### [EXERCISE]
The stretch wanted below opens at the line containing "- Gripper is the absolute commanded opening" and closes at the line containing "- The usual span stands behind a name". Please return it exactly, with no other lines.

"""

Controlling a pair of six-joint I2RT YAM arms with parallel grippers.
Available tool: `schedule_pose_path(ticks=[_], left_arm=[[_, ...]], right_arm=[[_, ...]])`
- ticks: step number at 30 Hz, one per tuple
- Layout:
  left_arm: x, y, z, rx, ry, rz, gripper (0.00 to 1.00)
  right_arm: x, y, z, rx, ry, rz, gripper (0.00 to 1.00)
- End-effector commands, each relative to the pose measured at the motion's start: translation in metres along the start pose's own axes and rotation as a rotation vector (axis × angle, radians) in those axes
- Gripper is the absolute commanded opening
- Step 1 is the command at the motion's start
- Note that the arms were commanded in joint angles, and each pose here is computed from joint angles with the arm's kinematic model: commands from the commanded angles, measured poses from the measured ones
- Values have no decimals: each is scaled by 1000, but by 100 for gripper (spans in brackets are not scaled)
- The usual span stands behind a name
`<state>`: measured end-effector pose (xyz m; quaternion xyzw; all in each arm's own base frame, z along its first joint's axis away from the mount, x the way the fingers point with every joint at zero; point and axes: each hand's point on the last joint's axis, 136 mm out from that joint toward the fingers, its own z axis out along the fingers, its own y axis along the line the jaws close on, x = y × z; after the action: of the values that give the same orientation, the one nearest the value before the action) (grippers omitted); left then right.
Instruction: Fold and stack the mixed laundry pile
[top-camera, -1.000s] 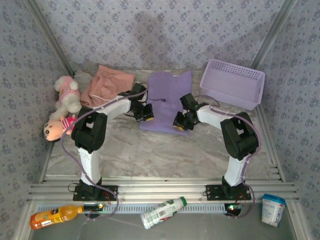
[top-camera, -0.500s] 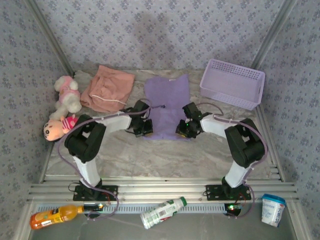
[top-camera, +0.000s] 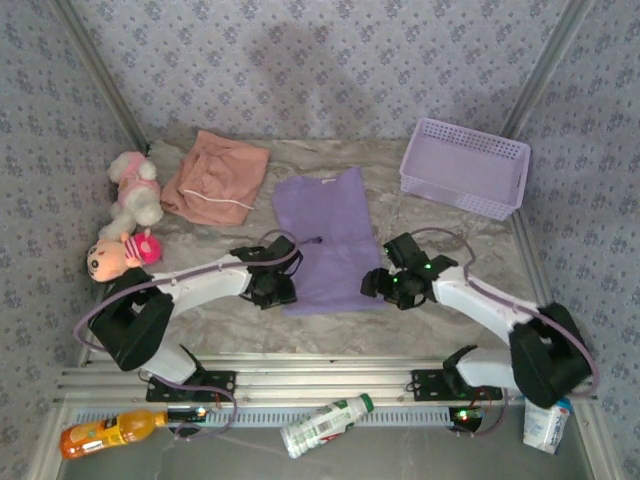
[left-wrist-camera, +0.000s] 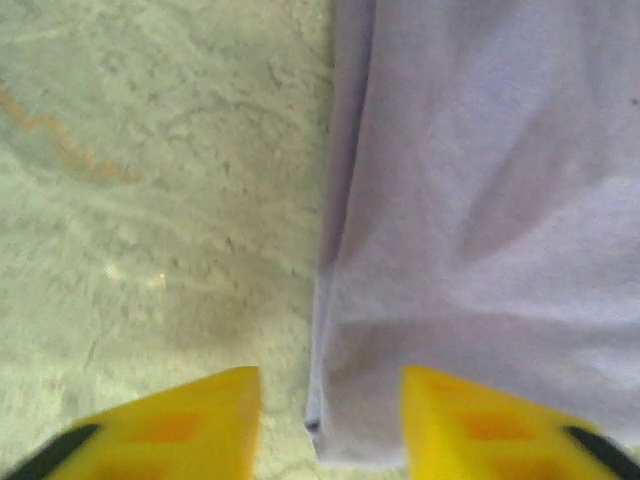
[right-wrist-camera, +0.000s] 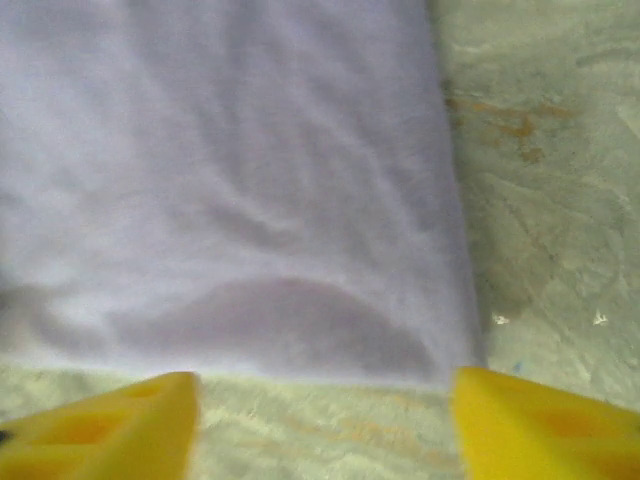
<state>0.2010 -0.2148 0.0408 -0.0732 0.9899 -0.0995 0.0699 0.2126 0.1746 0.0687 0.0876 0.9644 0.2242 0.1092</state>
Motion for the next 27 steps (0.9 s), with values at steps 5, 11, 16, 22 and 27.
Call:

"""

### [RESULT FOR THIS TASK]
- Gripper is the absolute commanded opening
- Step 1 is the command at the motion's start
- Note that the arms were commanded in joint angles, and each pose here is computed from joint angles with the arm's kinematic model: commands from the commanded angles, measured poses from the measured ones
- Values have no decimals: each is scaled by 1000, but by 100 for gripper (spans in brackets are not scaled)
- The usual span stands behind a name

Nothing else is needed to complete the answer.